Die Liebe als physikalisches Experiment
Die schräge Liebesgeschichte eines Großstadtpaares - das ist der Plot von "Heisenberg" des Star-Dramatikers Simon Stephens. Angelegt ist es wie ein physikalisches Experiment. Doch genau das geht bei der deutschen Erstaufführung im Düsseldorfer Schauspielhaus verloren.
Natürlich fällt der Name "Heisenberg" nie. Denn der britische Dramatiker Simon Stephens - aus der Kaderschmiede des Londoner Royal Court Theatres hervorgegangen - weiß, wie man das macht: ein gutes Stück. Mit beiläufigem, pointiertem Dialog, einem geschmeidigen Fluss der Handlung, interessanten Menschen, aktuellen Themen aus individuellen Blickwinkeln, und die Bedeutung sorgfältig versteckt unter der Oberfläche. Sonst wäre der britische Dramatiker Simon Stephens wohl kaum fünfmal in den letzten zehn Jahren von der deutschen Theaterkritik zum wichtigsten fremdsprachigen Autor gewählt worden. "Motortown", "Harper Regan", "Pornographie" – ein Theater nach dem anderen hat diese Stücke nachgespielt. Und deswegen kommt Heisenberg nur im Titel seines neuen Stückes vor.
Das Liebespaar als zwei Teilchen, die verschmolzen werden sollen
Der Physiker und Vater der Quantentheorie setzt dem Stück einen quasi naturwissenschaftlichen Bezugsrahmen, den Stephens immer wieder virtuos ins Spiel bringt auf ganz verschiedenen Ebenen. Das Ganze ist angelegt wie ein Experiment, in dem zwei Teilchen zu einem verschmolzen werden sollen: Georgie, eine leicht hyperaktive, versponnene, ihr Leben immer wieder neu erfindende Frau von Anfang 40, und Alex, ein sehr introvertierter, nüchtern-trockener Dickschädel von 75.
Was die beiden verbindet, ist ihre Einsamkeit. Ein mechanischer Impuls setzt die Teilchen in Bewegung. Alex findet sich auf dem Bahnsteig überfallartig in den Nacken geküsst von Georgie, die behauptet, ihn mit ihrem verstorbenen Mann verwechselt zu haben. Es wird nicht die letzte Variation ihres Lebens sein, die Georgie Alex auftischt, der sehr schwer, aber schließlich doch in Bewegung kommt. Das Experiment geht durch immer neue Stadien, die Geschichte durch viele Stationen und am Ende ist das ungleiche Paar unterwegs in New York. Ob die Verbindung stabil ist - wer weiß. Aber was weiß man schon im Leben?

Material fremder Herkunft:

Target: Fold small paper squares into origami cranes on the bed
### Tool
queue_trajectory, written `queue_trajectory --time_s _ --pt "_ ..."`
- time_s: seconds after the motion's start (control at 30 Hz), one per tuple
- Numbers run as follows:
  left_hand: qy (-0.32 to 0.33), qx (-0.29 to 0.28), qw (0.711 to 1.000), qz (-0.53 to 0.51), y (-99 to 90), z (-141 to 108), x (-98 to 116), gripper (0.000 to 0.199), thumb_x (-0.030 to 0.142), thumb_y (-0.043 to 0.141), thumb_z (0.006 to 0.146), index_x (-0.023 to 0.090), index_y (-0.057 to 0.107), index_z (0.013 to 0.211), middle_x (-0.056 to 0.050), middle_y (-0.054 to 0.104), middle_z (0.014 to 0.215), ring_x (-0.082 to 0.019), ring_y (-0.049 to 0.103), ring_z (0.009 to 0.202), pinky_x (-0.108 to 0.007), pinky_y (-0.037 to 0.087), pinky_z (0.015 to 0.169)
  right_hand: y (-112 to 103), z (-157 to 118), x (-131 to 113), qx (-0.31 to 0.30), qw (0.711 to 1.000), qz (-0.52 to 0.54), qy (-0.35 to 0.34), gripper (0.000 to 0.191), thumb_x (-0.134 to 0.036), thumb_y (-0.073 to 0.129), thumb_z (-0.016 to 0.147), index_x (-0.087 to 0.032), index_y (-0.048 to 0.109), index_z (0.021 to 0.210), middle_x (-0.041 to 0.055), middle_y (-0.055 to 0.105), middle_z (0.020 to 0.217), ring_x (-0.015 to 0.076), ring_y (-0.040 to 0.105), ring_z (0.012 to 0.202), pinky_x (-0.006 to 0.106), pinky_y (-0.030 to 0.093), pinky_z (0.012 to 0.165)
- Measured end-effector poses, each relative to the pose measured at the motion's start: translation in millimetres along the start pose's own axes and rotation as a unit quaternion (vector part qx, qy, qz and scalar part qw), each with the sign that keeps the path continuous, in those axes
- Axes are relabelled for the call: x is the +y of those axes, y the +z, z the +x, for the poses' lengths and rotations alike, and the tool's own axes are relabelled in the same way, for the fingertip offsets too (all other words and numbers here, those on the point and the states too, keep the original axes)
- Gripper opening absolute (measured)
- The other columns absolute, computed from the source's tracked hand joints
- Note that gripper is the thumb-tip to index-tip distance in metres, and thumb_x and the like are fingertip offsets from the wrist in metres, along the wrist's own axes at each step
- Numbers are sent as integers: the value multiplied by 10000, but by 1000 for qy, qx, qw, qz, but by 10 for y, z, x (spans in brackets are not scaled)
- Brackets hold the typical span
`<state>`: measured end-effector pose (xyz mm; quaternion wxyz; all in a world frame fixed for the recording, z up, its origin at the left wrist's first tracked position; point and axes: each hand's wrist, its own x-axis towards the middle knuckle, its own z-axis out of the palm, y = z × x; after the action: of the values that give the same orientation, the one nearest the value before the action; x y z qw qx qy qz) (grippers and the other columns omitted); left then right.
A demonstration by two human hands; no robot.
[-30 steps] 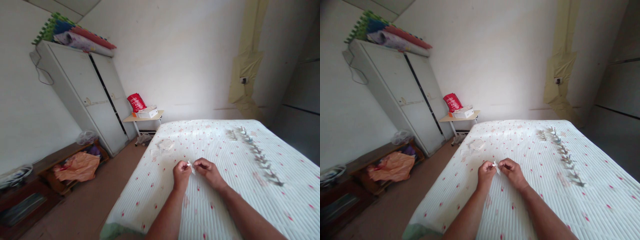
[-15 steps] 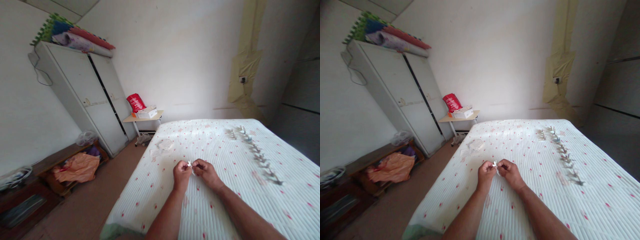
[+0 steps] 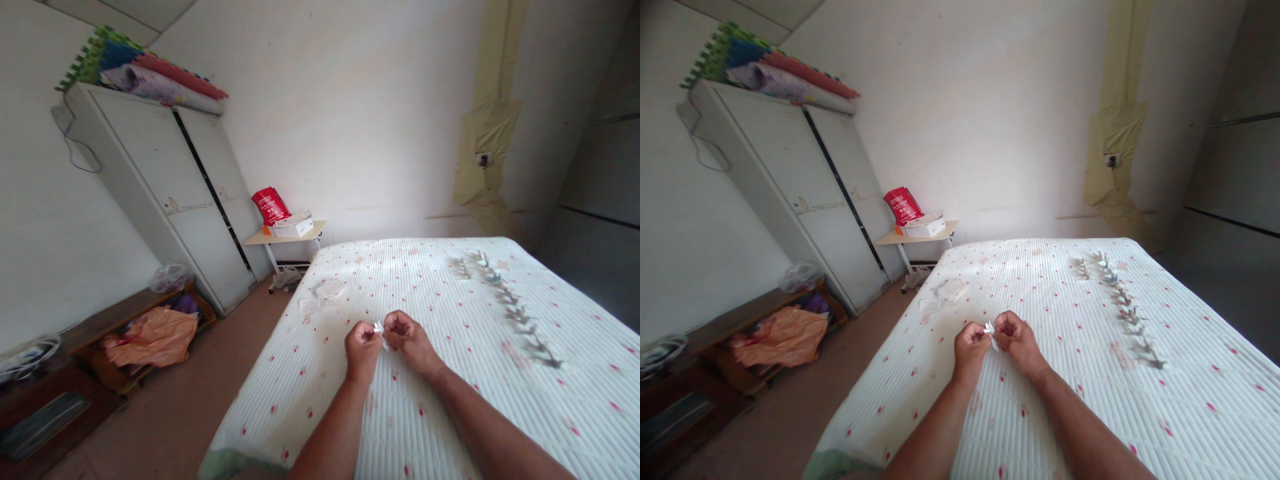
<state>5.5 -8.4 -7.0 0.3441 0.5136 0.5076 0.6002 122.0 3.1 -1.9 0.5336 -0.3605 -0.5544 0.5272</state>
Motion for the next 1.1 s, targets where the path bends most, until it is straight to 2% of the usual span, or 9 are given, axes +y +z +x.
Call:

Situationskomik und perfektes Timing
Zwei kapitale Komödianten stürzen sich in der deutschen Erstaufführung von "Heisenberg", die Lore Stefanek für das Düsseldorfer Schauspielhaus inszeniert hat, auf Georgie und Alex: Caroline Peters und Burghart Klaußner. Natürlich räumen sie ab mit Situationskomik und perfektem Timing für die Pointen. Das Publikum amüsiert sich 90 Minuten lang glänzend und genießt das in Düsseldorf lange entbehrte Star-Theater sichtlich. Wenn es dem bislang ganz erfolgreichen Neustart unter dem Intendanten Wilfried Schulz zusätzlichen Rückenwind verleiht, umso besser. Schade ist nur, dass der amüsante Abend das Stück von Simon Stephens weit unter Wert verkauft.

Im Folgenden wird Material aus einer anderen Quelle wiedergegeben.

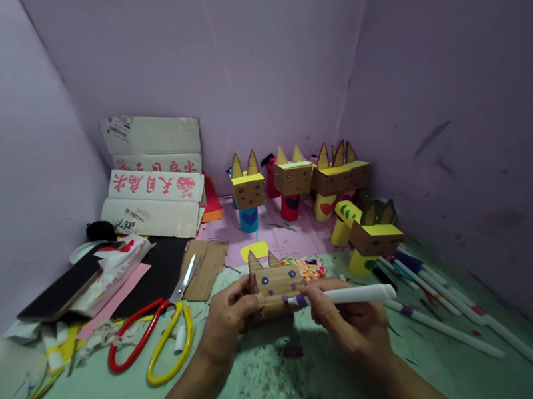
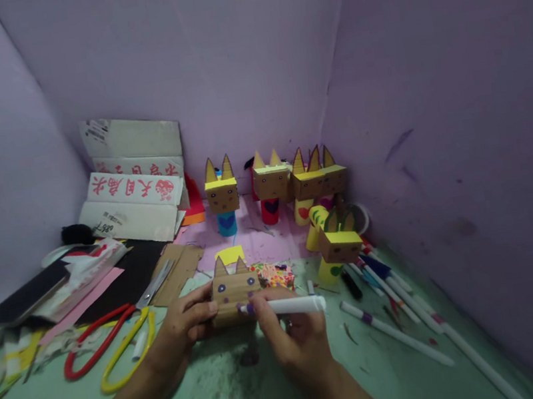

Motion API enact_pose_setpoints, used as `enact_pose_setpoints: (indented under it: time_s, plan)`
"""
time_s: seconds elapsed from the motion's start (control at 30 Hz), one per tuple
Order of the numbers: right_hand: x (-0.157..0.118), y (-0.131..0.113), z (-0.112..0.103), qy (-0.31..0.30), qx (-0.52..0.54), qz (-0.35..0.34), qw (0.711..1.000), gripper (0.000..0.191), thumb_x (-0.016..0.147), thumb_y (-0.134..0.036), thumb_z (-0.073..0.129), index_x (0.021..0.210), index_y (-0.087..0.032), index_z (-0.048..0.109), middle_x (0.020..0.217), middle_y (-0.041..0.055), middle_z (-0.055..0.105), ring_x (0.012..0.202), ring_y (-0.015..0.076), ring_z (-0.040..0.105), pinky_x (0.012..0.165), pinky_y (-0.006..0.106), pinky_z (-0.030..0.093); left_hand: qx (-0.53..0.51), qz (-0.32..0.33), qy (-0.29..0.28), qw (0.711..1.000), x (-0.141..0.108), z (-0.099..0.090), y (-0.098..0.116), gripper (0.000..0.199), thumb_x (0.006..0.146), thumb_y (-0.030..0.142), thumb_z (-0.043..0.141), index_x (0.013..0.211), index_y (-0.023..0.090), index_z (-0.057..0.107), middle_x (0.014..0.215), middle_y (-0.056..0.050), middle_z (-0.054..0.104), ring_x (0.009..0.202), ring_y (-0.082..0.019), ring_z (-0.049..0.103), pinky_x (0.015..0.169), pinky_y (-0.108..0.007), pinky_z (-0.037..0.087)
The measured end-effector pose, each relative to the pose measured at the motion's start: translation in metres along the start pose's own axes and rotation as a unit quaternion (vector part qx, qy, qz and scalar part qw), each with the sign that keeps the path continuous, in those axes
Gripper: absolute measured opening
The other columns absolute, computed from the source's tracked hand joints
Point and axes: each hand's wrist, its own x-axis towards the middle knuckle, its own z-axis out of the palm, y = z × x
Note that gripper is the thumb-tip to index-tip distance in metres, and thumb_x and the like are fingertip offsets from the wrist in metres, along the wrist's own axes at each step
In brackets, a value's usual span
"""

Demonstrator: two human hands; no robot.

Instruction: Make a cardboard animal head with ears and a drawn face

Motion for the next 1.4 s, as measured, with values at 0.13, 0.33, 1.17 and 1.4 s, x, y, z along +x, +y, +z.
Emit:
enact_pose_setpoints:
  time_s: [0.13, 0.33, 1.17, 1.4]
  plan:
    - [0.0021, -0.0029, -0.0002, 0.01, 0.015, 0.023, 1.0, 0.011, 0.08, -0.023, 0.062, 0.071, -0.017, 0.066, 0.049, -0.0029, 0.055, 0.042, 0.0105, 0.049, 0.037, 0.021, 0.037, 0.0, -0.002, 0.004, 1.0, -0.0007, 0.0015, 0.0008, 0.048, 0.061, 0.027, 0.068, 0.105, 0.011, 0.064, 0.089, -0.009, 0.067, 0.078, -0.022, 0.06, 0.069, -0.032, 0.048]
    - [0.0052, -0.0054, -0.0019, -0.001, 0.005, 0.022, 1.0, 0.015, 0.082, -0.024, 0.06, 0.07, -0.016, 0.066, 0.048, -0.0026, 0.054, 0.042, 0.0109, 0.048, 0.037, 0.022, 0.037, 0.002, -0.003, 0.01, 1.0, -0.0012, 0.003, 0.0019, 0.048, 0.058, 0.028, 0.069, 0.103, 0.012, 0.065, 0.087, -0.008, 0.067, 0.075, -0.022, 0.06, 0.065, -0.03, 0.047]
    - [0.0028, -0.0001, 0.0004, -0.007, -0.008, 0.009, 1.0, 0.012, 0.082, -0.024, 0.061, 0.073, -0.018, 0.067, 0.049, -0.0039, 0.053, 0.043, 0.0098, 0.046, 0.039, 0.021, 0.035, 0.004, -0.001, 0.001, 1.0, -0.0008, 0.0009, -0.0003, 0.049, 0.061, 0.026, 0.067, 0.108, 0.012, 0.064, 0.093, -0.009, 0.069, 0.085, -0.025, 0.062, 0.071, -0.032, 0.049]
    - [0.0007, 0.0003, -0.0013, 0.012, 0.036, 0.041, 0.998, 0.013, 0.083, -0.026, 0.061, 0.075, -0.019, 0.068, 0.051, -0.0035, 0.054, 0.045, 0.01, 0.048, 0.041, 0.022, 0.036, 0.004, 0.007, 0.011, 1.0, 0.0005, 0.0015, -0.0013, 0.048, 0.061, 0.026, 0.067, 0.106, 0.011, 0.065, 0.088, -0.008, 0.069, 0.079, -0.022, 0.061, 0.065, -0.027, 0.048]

Untertöne des Stückes gehen verloren
Peters und Klaußner bedienen die boulevardeske Oberfläche, aber sie verpassen viele Untertöne – und bei denen liegt die Stärke des Texts. Dass alle diese komischen Volten Strategien gegen die eiskalte Einsamkeit sind, vergisst man fast im Laufe dieses Abends. Auch den eigentlichen Clou des Autors Simon Stephens verpasst die Regisseurin Lore Stefanek. Der ganze Text ist ein ausgeklügeltes Reiz-Reaktions-Spiel, in dem jeder wie ein Schachspieler die nächsten Schritte des anderen antizipieren will, manipuliert und manipuliert wird. Der Modus des Stücks ist eine überwache und nie aussetzende gegenseitige Beobachtung. Und dieser Vorgang bestimmt immer mit, was der andere tut, so spontan und scheinbar überraschend sich die Geschichte entwickelt. Dass sich die Energie eines beobachteten Gegenstands durch die bloße Beobachtung verändert, ist so ungefähr der alltagstauglich stark verdünnte Inhalt des Unschärfesatzes der Quantentheorie. Und darum heißt das Stück "Heisenberg".